Journées de travail aux cadences intenables, conditions de travail dégradées du fait de la sous-traitance (maltraitance, même !) de STN, salaires indignes, mutations de personnes en arrêt maladie, travail dissimulé… il y a de cela 22 mois les femmes de chambre de l’hôtel Ibis Batignolles, propriété du groupe Accord, ont entamé un conflit dur, a base de négociation, de grèves, de piquets, d’occupations (souvent festives) d’hôtels du groupe.

Ce faisant, les « invisibles » des couloirs ont montré aux yeux de la clientèle des palaces les conditions d’emploi qu’elles contestent, et que les gérants des hôtels voudraient balayer sous les tapis cossus de leurs établissements nickels.

Dans la lignée de la grève victorieuse de 87 jours des employées du Park Hyatt Vendôme qui s’était soldée elle aussi par une victoire, les femmes de chambre de l’Ibis ont obtenu gain de cause. La sous-traitance dans le nettoyage, en particulier au sein des hôtels, est un fléau contre lequel beaucoup s’élèvent.

Doublement de la prime de repas, hausse de la tarification horaire, réduction de la cadence de nettoyage a deux ou trois chambres par heure au lieu des trois et demi par heure, une pointeuse pour ne pas travailler des heures sup’ non-rémunérées… malgré la mauvaise foi des patrons du groupe qui refusaient pendant longtemps de recevoir les femmes de chambre, beaucoup des revendications du collectif de lutte ont été arrachées.

Selon leurs mots, elles n’ont pas « lâché la cravate » de Bazin, PDG du groupe, jusqu’à ce qu’il plie !

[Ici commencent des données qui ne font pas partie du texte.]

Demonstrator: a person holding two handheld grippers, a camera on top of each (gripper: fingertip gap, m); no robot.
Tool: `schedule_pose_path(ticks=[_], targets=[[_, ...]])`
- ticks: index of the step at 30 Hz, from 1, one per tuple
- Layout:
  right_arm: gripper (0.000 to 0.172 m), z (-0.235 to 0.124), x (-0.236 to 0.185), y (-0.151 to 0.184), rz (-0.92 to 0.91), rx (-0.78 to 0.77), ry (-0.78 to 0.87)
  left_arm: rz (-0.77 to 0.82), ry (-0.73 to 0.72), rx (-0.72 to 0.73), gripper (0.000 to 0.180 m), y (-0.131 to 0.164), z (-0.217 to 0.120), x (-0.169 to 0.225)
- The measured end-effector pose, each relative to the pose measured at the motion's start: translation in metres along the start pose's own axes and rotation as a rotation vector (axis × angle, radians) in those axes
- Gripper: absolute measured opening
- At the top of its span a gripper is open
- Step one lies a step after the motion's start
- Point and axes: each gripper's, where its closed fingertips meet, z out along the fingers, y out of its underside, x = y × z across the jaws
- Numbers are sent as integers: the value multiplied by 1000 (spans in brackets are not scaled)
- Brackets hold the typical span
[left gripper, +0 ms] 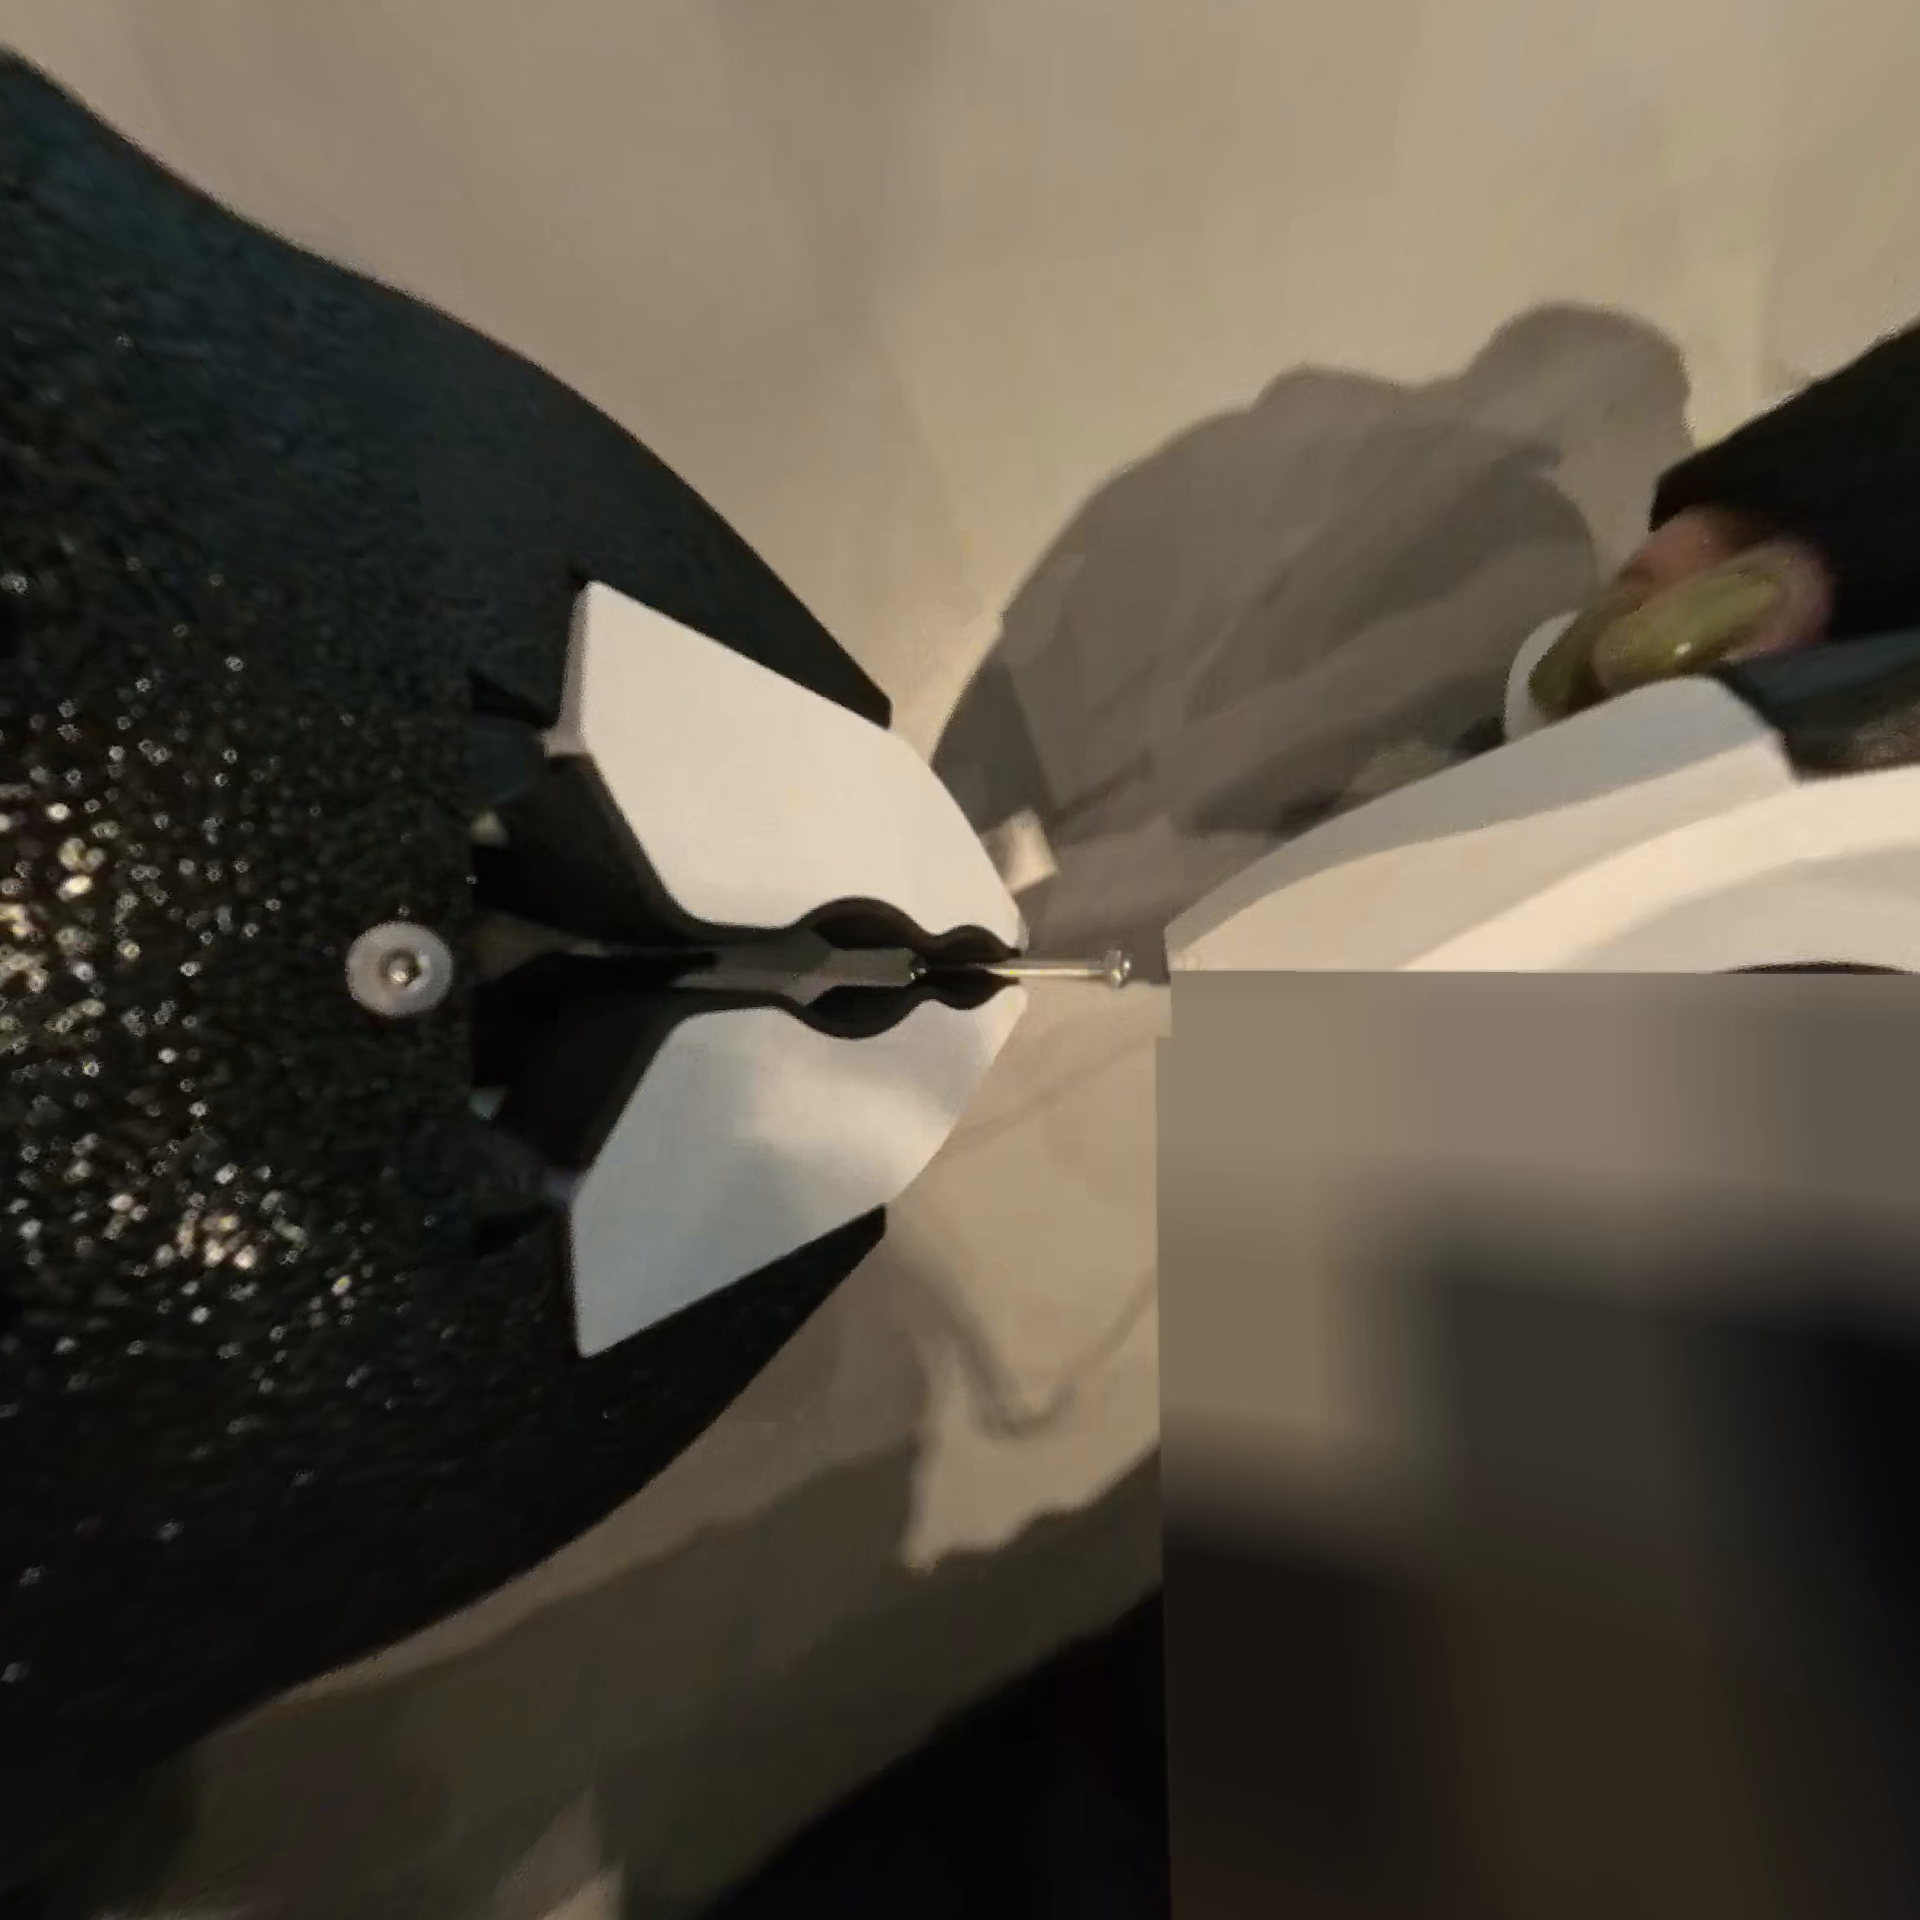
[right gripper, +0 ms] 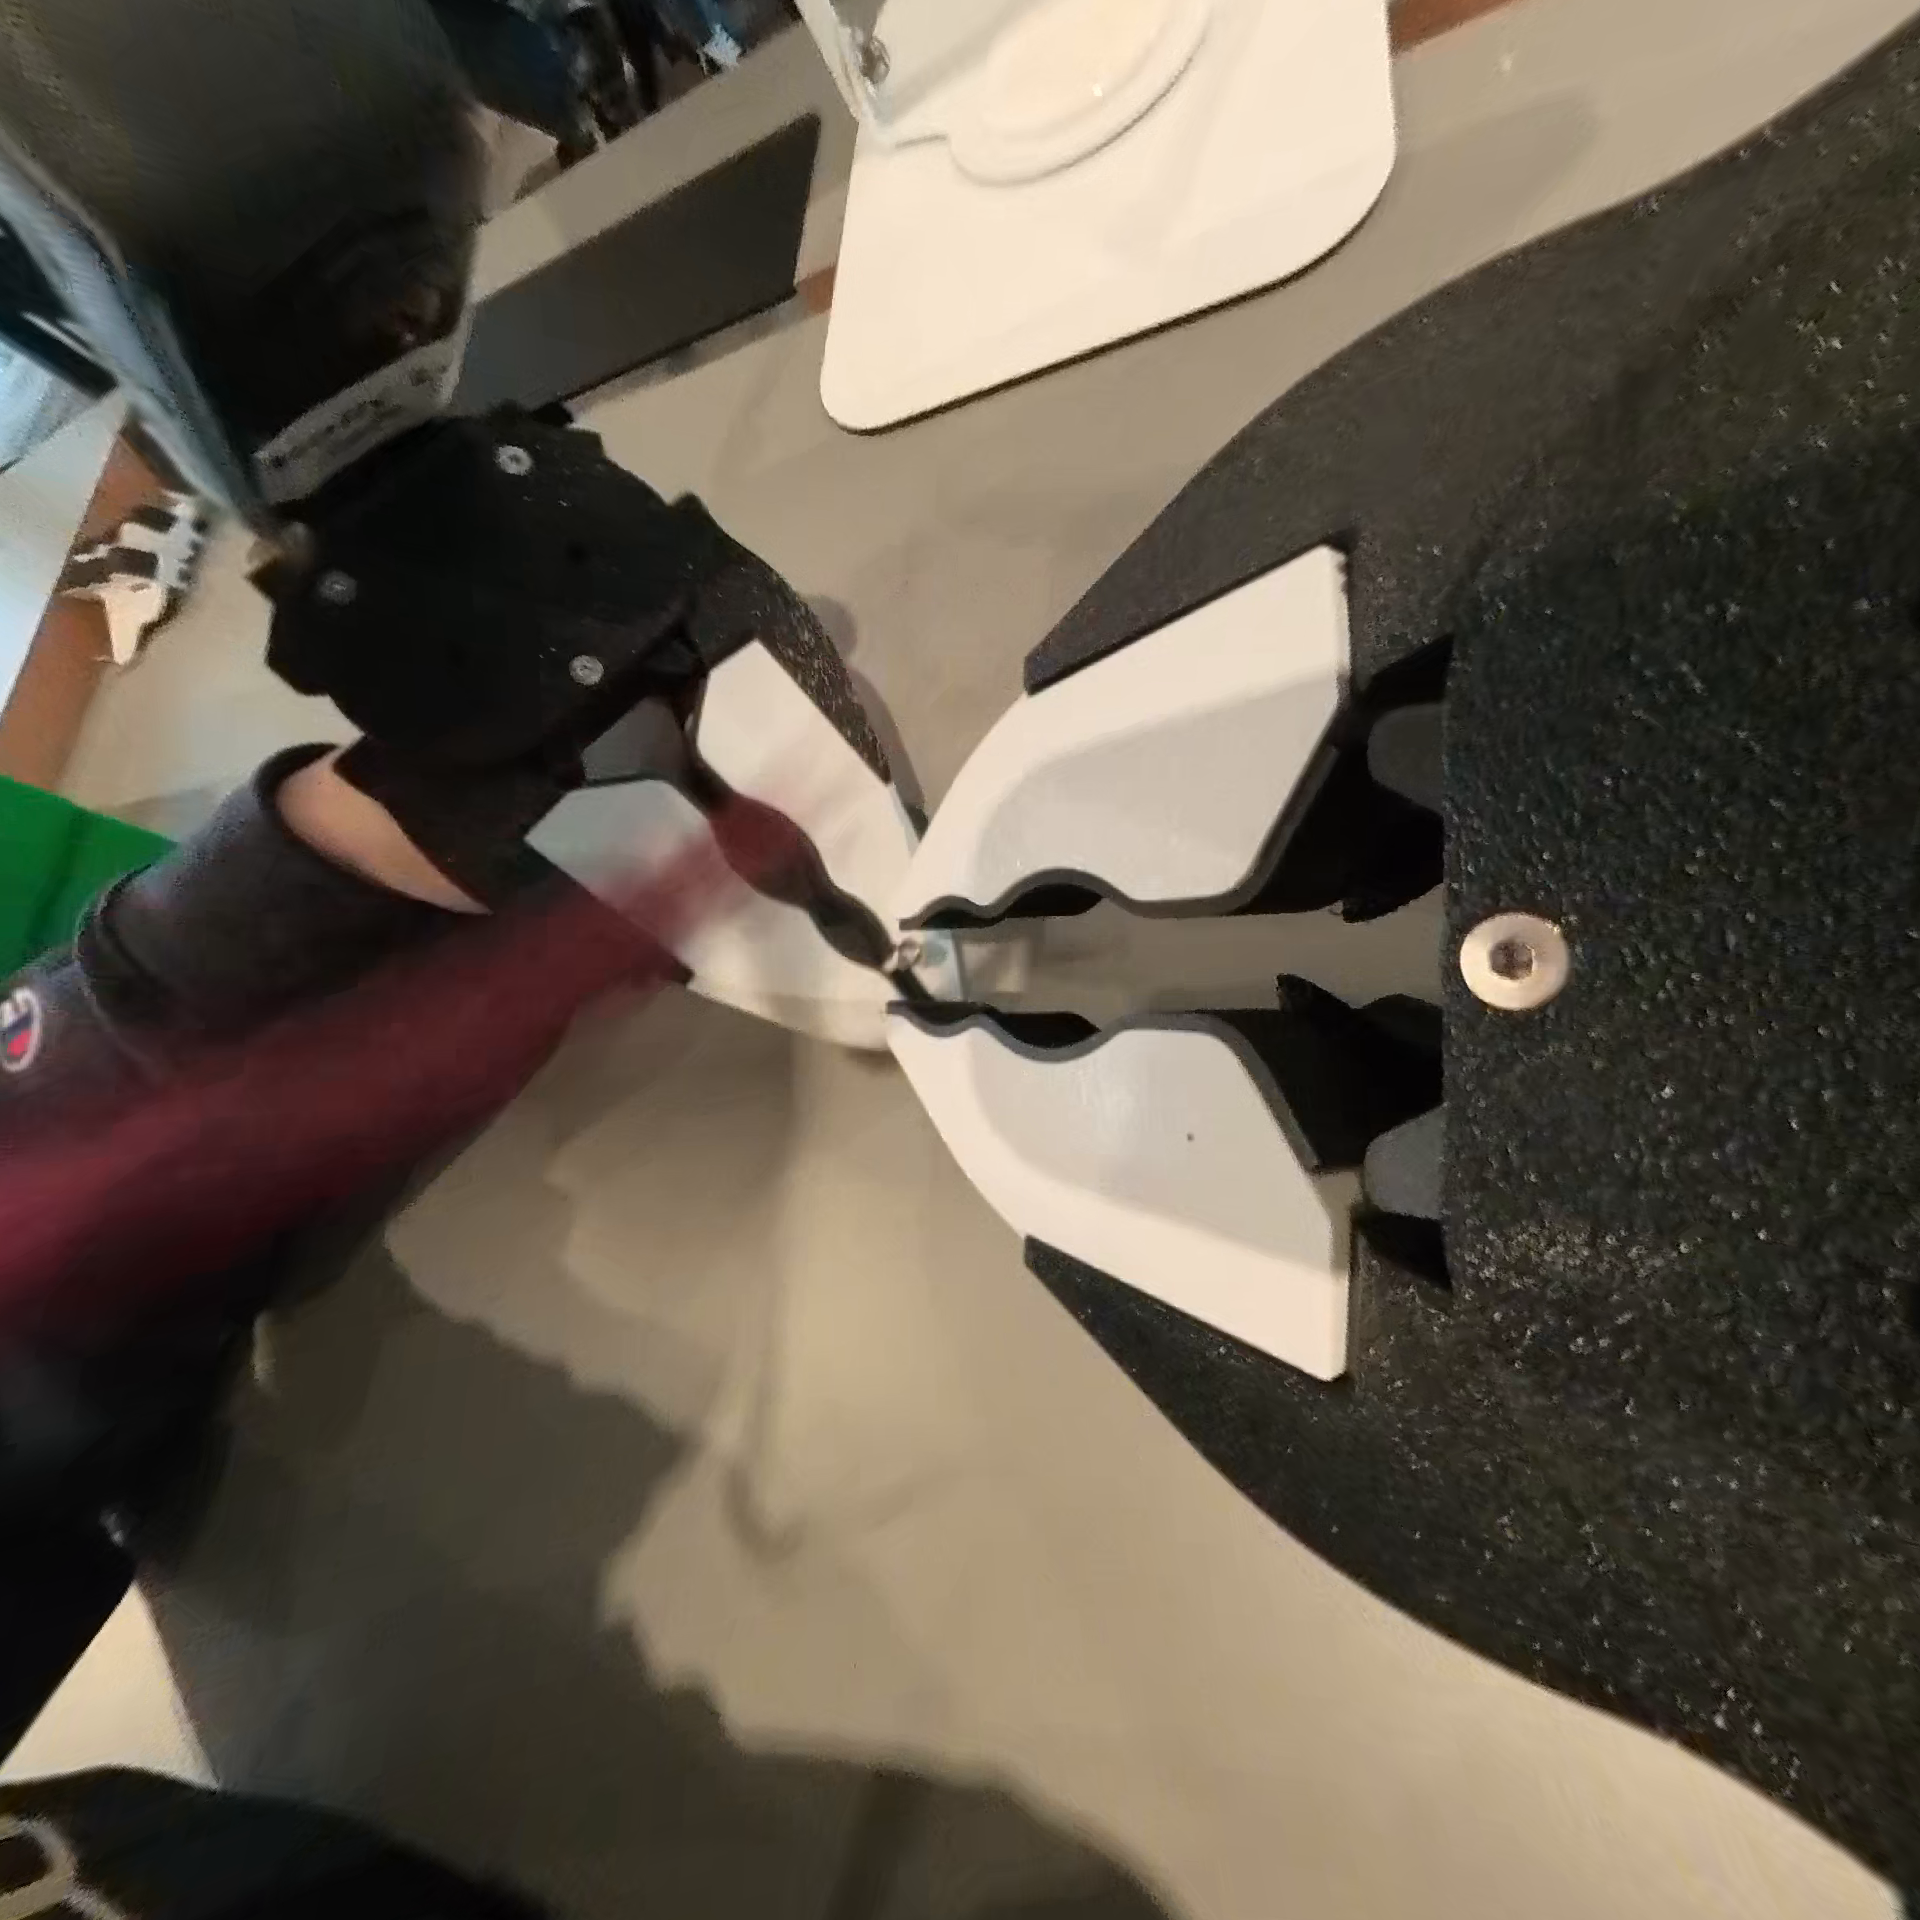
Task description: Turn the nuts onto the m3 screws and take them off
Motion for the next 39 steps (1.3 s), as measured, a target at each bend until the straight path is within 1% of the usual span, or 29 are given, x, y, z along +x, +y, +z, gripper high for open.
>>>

Malgré cette grande victoire, emblématique pour tous.tes les exploité.e.s et notamment pour les femmes racisées, elles n’ont pas obtenu d’être intégrées directement au groupe Accor – ce qui reste le prochain objectif : « on continuera a négocier pour être internalisées ! », afin d’avoir les mêmes droits que les salarié.e.s du groupe Accor.